▶ ASSIGNED TASK
Copy the lines below that contain "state".

▶ RAW DATA
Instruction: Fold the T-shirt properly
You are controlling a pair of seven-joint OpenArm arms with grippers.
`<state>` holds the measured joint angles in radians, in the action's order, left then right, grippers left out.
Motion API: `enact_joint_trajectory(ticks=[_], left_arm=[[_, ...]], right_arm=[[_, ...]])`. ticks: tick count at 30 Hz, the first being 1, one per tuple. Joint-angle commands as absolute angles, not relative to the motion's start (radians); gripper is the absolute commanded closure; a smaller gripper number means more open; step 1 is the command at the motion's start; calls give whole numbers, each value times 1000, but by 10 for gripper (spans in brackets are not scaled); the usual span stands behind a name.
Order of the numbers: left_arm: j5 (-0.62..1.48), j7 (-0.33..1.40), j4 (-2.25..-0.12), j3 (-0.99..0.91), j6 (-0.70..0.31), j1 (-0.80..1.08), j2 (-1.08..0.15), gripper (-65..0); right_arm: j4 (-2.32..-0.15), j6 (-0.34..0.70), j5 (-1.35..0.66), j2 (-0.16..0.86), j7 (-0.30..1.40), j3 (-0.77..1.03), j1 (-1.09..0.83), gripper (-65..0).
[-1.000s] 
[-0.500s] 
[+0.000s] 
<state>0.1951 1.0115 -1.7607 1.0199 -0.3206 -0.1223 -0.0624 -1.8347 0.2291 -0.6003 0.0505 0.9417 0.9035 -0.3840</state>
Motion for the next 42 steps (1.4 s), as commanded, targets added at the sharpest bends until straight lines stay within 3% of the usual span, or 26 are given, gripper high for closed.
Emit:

▶ EXERCISE RESULT
`<state>` holds the measured joint angles in radians, in the action's order, left then right, grippers left out.
<state>0.1951 1.0115 -1.7607 1.0199 -0.3206 -0.1223 -0.0624 -1.8347 0.2291 -0.6003 0.0505 0.9417 0.9035 -0.3840</state>

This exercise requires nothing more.